→ **Exercise goal**: Restating the data word for word is all that is required.

<<<<

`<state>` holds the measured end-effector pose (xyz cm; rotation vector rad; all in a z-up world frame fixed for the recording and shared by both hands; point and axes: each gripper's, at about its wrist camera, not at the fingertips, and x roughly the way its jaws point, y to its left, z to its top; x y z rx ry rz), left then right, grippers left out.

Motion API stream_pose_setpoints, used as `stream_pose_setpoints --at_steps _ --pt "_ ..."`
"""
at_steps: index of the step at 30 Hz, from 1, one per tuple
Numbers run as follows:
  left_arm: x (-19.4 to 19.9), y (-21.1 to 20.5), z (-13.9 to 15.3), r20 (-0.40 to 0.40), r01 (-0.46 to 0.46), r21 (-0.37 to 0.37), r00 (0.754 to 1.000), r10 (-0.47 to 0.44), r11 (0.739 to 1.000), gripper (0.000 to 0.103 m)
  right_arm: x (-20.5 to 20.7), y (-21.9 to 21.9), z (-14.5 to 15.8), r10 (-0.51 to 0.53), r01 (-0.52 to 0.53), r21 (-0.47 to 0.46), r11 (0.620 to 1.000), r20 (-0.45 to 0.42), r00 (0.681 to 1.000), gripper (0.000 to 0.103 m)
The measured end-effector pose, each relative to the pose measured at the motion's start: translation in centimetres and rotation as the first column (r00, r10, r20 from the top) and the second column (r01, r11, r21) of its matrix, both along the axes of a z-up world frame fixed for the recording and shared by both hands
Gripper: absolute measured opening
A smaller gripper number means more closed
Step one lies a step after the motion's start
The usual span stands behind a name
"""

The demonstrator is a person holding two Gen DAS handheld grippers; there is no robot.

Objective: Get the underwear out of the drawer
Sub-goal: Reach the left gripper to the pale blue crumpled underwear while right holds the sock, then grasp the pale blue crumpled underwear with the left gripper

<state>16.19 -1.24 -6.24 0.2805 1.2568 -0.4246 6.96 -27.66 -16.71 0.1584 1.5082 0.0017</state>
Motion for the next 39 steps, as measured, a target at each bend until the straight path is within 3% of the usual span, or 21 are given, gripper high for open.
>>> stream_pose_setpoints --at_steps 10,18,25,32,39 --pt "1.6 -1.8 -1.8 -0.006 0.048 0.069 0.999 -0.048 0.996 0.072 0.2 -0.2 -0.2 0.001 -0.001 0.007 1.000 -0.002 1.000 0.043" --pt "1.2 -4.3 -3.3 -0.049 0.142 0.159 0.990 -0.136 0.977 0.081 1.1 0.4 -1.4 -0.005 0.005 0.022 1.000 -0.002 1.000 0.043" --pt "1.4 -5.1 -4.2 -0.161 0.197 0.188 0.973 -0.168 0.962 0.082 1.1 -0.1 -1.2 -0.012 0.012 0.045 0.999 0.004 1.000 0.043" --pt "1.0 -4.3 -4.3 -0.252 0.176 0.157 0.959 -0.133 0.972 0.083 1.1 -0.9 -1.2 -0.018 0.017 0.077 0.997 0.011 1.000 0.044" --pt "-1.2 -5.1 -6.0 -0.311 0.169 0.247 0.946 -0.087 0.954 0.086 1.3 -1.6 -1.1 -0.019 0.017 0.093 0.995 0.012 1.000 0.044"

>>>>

→ **Output of the task**:
`<state>` holds the measured end-effector pose (xyz cm; rotation vector rad; all in a z-up world frame fixed for the recording and shared by both hands; point and axes: each gripper's, at about its wrist camera, not at the fingertips, and x roughly the way its jaws point, y to its left, z to its top; x y z rx ry rz), left then right, grippers left out.

Motion API stream_pose_setpoints, used as `stream_pose_setpoints --at_steps _ --pt "_ ..."`
"""
at_steps: index of the step at 30 Hz, from 1, one per tuple
Numbers run as follows:
  left_arm: x (-19.4 to 19.9), y (-21.1 to 20.5), z (-13.9 to 15.3), r20 (-0.40 to 0.40), r01 (-0.46 to 0.46), r21 (-0.37 to 0.37), r00 (0.754 to 1.000), r10 (-0.47 to 0.44), r11 (0.739 to 1.000), gripper (0.000 to 0.103 m)
  right_arm: x (-20.5 to 20.7), y (-21.9 to 21.9), z (-14.5 to 15.8), r10 (-0.51 to 0.53), r01 (-0.52 to 0.53), r21 (-0.47 to 0.46), r11 (0.620 to 1.000), r20 (-0.45 to 0.42), r00 (0.681 to 1.000), gripper (0.000 to 0.103 m)
The measured end-effector pose, each relative to the pose measured at the motion's start: translation in centimetres and rotation as the first column (r00, r10, r20 from the top) and the second column (r01, r11, r21) of its matrix, both along the axes of a z-up world frame fixed for the recording and shared by both hands
Gripper: absolute measured opening
A smaller gripper number means more closed
Step one lies a step after the motion's start
The usual span stands behind a name
"""

The demonstrator is a person holding two Gen DAS handheld grippers; there is no robot.

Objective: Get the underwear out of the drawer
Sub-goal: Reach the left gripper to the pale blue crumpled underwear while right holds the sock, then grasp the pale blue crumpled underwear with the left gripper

<state>16.19 -1.24 -6.24 0.2805 1.2568 -0.4246 6.96 -27.66 -16.71 0.1584 1.5082 0.0017</state>
Motion for the next 39 steps, as measured, a target at each bend until the straight path is within 3% of the usual span, or 21 are given, gripper high for open.
>>> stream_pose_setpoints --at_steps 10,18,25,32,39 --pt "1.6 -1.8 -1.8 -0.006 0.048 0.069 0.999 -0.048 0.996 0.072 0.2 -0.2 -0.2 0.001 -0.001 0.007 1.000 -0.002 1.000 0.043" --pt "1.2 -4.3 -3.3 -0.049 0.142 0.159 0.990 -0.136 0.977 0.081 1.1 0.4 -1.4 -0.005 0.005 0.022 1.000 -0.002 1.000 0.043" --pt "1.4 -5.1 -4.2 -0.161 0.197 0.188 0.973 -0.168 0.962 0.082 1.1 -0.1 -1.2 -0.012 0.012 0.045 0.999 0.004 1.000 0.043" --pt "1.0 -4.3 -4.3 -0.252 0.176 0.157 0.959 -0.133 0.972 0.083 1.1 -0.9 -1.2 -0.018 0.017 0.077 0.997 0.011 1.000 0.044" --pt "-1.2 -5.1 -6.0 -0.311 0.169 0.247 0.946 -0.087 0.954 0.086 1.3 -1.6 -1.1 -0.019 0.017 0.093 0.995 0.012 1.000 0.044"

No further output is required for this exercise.